[What you need to do] The reply must repeat the listing below exactly and carry none of its pictures.

[Source records]
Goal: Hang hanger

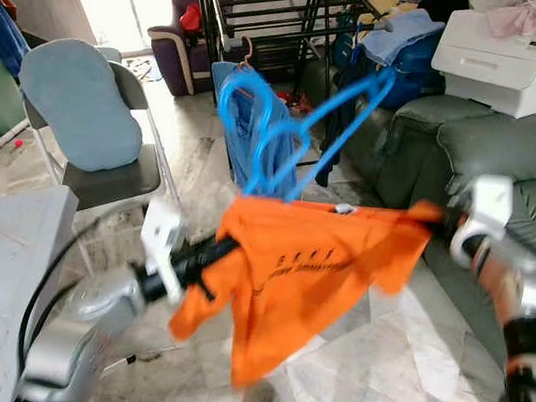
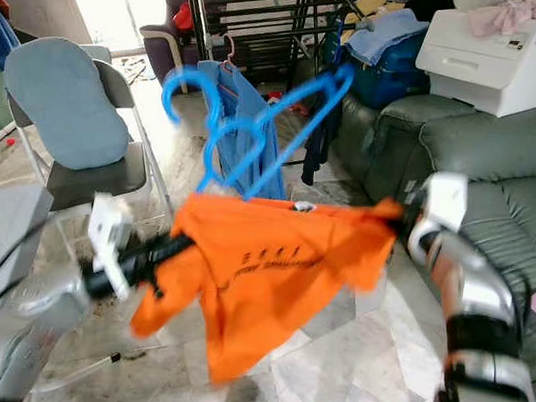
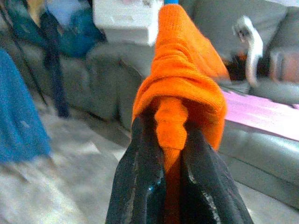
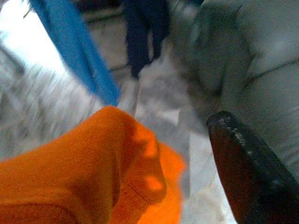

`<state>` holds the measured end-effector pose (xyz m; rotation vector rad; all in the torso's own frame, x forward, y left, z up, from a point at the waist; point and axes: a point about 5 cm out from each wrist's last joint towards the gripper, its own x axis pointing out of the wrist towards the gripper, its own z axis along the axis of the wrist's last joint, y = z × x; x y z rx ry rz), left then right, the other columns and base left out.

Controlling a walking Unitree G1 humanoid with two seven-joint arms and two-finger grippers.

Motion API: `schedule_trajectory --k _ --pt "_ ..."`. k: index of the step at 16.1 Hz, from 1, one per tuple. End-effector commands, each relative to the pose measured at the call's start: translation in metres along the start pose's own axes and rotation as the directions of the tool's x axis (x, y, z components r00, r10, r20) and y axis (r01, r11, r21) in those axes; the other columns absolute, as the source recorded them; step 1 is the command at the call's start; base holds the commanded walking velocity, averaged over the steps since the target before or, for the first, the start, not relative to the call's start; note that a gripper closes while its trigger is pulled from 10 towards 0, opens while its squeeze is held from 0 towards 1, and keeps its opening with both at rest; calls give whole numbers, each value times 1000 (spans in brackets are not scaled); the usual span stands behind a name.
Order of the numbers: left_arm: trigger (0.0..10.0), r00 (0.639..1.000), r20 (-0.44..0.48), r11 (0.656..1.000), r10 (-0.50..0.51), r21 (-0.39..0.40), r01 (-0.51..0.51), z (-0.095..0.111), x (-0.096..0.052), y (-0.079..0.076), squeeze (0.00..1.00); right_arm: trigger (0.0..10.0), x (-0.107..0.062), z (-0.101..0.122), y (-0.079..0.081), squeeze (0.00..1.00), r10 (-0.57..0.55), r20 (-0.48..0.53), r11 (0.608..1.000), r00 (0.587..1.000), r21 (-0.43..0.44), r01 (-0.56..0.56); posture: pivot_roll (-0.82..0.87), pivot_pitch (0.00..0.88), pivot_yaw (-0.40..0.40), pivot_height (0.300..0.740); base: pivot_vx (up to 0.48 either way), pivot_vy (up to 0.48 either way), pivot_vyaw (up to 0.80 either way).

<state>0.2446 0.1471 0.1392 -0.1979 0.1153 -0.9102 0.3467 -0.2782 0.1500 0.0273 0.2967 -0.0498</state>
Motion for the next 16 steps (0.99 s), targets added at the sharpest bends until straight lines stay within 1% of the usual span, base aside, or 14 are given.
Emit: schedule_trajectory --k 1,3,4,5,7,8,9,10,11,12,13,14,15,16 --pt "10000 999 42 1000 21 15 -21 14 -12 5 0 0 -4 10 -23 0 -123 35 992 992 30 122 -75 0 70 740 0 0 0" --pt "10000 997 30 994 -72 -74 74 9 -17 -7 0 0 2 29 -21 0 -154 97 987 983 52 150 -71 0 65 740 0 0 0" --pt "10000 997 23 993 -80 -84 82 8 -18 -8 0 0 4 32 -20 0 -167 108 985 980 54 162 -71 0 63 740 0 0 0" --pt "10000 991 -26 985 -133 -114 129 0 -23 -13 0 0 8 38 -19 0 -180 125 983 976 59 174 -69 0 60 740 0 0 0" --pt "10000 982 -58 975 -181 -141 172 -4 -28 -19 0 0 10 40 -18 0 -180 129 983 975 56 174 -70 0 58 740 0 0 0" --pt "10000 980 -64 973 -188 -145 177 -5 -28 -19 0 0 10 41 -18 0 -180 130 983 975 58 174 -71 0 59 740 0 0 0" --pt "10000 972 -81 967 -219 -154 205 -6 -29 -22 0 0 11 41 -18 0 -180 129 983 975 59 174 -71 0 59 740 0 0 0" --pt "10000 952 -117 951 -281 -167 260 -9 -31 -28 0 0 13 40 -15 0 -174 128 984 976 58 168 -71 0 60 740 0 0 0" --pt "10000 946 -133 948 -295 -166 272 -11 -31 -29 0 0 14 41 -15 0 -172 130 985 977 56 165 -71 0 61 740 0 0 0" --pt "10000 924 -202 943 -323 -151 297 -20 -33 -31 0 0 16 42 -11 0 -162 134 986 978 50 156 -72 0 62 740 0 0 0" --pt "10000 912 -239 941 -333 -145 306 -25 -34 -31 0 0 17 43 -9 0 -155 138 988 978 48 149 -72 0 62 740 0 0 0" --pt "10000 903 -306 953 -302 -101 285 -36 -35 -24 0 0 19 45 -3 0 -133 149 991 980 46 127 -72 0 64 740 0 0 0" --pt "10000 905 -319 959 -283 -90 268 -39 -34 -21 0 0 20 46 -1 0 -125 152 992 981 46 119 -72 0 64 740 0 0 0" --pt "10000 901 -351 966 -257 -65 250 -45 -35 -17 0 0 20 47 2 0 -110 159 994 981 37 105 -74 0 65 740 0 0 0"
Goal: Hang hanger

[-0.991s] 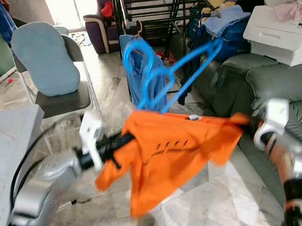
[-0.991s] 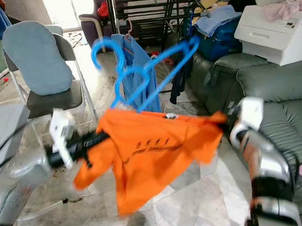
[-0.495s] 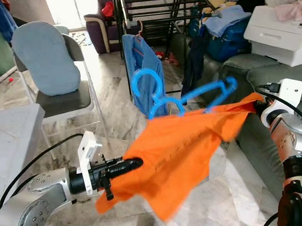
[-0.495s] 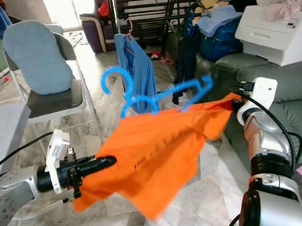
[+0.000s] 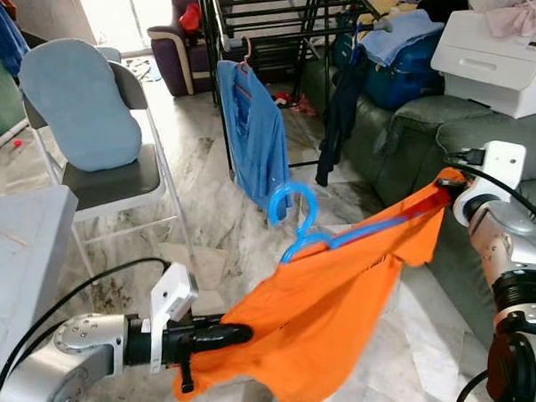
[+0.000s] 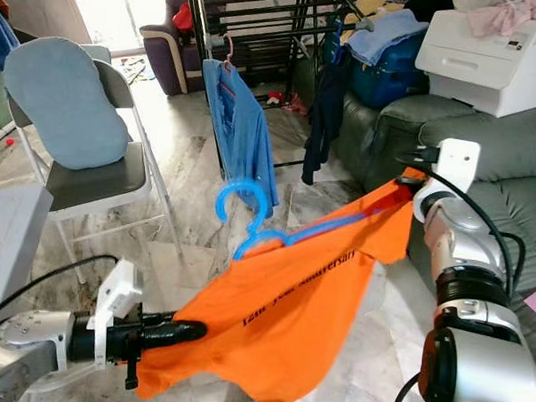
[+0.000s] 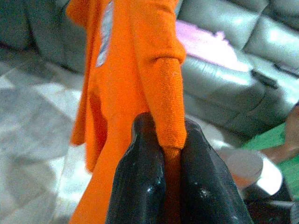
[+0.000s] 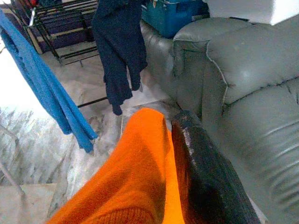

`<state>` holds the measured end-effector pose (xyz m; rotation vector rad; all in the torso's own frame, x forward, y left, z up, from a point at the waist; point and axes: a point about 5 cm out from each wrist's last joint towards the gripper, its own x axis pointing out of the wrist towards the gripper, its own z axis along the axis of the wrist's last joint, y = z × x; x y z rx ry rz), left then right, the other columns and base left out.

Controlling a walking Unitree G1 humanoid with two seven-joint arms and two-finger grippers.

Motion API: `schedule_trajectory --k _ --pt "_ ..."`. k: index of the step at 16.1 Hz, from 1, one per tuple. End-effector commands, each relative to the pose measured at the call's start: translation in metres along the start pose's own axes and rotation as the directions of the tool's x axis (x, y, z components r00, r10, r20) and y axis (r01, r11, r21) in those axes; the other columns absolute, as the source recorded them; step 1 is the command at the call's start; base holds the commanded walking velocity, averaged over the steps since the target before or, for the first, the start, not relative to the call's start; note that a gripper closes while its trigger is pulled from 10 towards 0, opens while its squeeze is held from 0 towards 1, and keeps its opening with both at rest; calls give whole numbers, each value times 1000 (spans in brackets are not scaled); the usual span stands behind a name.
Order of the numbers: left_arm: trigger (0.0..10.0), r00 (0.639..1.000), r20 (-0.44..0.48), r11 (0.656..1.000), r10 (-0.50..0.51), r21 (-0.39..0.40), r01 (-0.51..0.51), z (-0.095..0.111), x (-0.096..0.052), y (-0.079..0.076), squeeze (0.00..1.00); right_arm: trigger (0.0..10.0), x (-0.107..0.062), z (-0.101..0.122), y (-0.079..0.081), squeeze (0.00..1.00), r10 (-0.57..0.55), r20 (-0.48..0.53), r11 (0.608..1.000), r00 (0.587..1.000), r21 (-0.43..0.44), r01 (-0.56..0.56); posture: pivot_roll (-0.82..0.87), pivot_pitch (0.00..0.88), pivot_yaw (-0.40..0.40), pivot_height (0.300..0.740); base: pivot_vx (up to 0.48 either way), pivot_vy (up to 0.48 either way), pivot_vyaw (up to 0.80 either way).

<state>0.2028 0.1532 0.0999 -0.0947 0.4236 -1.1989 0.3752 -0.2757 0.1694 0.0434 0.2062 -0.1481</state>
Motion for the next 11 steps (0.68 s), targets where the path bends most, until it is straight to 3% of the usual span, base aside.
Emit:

[Answer below]
Goal: Hang hanger


`<state>` holds the measured end-effector pose (xyz m; rotation vector rad; all in the torso's own frame, x forward, y left, z up, from a point at the waist; point and axes: a point about 5 cm out from each wrist's last joint towards the gripper, its own x axis pointing out of the wrist towards the gripper, its own z axis along the axis of the wrist's last joint, y = z × x; x y z rx ry rz), left then right, the other columns and base left out.

Controlling a walking Unitree G1 humanoid with two seven-joint arms and two-finger grippers.

Motion API: `schedule_trajectory --k _ --pt "_ ..."`. k: index of the step at 16.1 Hz, from 1, one per tuple. End-effector commands, each relative to the pose measured at the call's start: translation in metres along the start pose's own axes and rotation as the directions of the tool's x axis (x, y, z components r00, r10, r20) and y axis (r01, r11, r21) in those axes; the other columns absolute, as the source recorded them; step 1 is the command at the call's start; base holds the commanded walking velocity, averaged over the steps since the target before or, for the first, the start, not relative to the call's start; note that a gripper closes while its trigger is pulled from 10 towards 0, opens while its squeeze is held from 0 towards 1, and keeps its opening with both at rest; calls give whole numbers, each value times 1000 (spans in brackets are not scaled); the usual span stands behind a name.
Order of the numbers: left_arm: trigger (0.0..10.0), r00 (0.639..1.000), r20 (-0.44..0.48), r11 (0.656..1.000), r10 (-0.50..0.51), r21 (-0.39..0.40), r01 (-0.51..0.51), z (-0.095..0.111), x (-0.096..0.052), y (-0.079..0.076), squeeze (0.00..1.00); right_arm: trigger (0.0..10.0), x (-0.107..0.062), z (-0.101..0.122), y (-0.079..0.081), squeeze (0.00..1.00), r10 (-0.57..0.55), r20 (-0.48..0.53), r11 (0.608..1.000), r00 (0.587..1.000), r21 (-0.43..0.44), r01 (-0.56..0.56); posture: pivot_roll (-0.82..0.87), pivot_pitch (0.00..0.88), pivot_yaw (-0.40..0.40), pivot_height (0.300..0.740); base: pivot_vx (up to 0.48 either way), pivot_vy (up to 0.48 either way), pivot_vyaw (up to 0.80 either way).

<state>0.2446 0.1471 0.1392 -0.1979 0.1153 -0.9102 0.3467 -0.2782 0.1500 0.0273 0.2967 -0.0498</state>
Motion for the next 16 steps (0.99 s), targets added at the sharpest bends until straight lines stay within 1% of the usual span, base aside, or 14 are given.
Emit: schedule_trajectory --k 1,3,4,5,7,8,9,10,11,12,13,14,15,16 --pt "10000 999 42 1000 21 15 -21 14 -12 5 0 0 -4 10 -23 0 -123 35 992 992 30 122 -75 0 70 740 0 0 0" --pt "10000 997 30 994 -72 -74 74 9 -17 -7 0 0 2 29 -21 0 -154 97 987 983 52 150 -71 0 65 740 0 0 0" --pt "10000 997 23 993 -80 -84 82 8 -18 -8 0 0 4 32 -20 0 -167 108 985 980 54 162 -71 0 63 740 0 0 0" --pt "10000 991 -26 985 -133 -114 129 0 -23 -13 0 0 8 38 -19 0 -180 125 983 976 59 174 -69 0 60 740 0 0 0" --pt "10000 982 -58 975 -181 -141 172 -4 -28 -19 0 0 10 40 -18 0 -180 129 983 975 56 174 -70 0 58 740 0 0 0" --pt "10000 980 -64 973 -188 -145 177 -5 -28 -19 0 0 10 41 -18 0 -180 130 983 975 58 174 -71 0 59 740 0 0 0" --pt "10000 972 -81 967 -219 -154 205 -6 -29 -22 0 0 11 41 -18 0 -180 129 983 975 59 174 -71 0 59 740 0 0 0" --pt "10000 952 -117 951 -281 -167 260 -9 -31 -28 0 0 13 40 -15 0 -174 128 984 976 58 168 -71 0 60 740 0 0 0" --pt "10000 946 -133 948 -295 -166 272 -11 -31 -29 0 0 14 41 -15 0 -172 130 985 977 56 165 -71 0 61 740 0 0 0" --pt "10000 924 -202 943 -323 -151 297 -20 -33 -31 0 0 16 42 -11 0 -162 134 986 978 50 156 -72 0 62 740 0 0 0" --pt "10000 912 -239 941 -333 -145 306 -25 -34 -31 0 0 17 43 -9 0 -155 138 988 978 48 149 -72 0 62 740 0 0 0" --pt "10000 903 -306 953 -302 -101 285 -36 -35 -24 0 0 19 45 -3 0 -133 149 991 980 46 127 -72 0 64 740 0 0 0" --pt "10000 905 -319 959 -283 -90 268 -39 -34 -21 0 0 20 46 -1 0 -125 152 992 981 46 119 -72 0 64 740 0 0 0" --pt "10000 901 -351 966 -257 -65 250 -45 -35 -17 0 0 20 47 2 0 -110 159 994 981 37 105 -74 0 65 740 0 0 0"
Goal: Hang hanger

[-0.991s] 
[-0.991s] 
[-0.495s] 
[-0.495s] 
[+0.000s] 
[+0.000s] 
[+0.000s] 
[+0.000s] 

`<state>` holds the measured end-effector pose (xyz m; rotation vector rad; all in the torso's own frame, x forward, y left, z up, from a point at the waist; point and axes: a point about 5 cm out from each wrist's last joint towards the gripper, its own x axis pointing out of the wrist towards the gripper, its own z axis along the axis of the wrist's last joint, y = z × x; x y z rx ry rz), left then right, the other columns and base left out.

Controlling a walking Unitree G1 humanoid with two seven-joint arms and two-finger grippers.

Motion API: `schedule_trajectory --k _ --pt "_ ..."`. k: index of the step at 16.1 Hz, from 1, one per tuple. End-effector commands, each relative to the pose measured at the call's start: translation in metres along the start pose's own axes and rotation as the directions of the tool's x axis (x, y, z components r00, r10, r20) and y axis (r01, r11, r21) in those axes; the other columns absolute, as the source recorded them; step 1 is the command at the call's start; base holds the commanded walking velocity, averaged over the steps since the target before or, for the first, the start, not relative to the call's start; note that a gripper closes while its trigger is pulled from 10 towards 0, opens while its squeeze is held from 0 towards 1, and keeps its opening with both at rest; calls give whole numbers, each value times 1000 (spans in brackets are not scaled); the usual span stands behind a name.
Order of the numbers: left_arm: trigger (0.0..10.0), r00 (0.639..1.000), r20 (-0.44..0.48), r11 (0.656..1.000), r10 (-0.50..0.51), r21 (-0.39..0.40), r01 (-0.51..0.51), z (-0.095..0.111), x (-0.096..0.052), y (-0.079..0.076), squeeze (0.00..1.00); right_arm: trigger (0.0..10.0), x (-0.107..0.062), z (-0.101..0.122), y (-0.079..0.081), squeeze (0.00..1.00), r10 (-0.57..0.55), r20 (-0.48..0.53), r11 (0.608..1.000), r00 (0.587..1.000), r21 (-0.43..0.44), r01 (-0.56..0.56); posture: pivot_roll (-0.82..0.87), pivot_pitch (0.00..0.88), pivot_yaw (-0.40..0.40), pivot_height (0.300..0.740); base: pivot_vx (up to 0.48 either way), pivot_vy (up to 0.48 either way), pivot_vyaw (up to 0.80 either way).

<state>0.2028 0.1532 0.0999 -0.0947 0.4236 -1.1989 0.3752 -0.2757 0.1694 0.0434 0.2062 -0.1481</state>
Motion for the next 11 steps (0.68 s), targets where the path bends most, until it is straight to 3% of the usual span, base aside.
Emit:

That completes the answer to this exercise.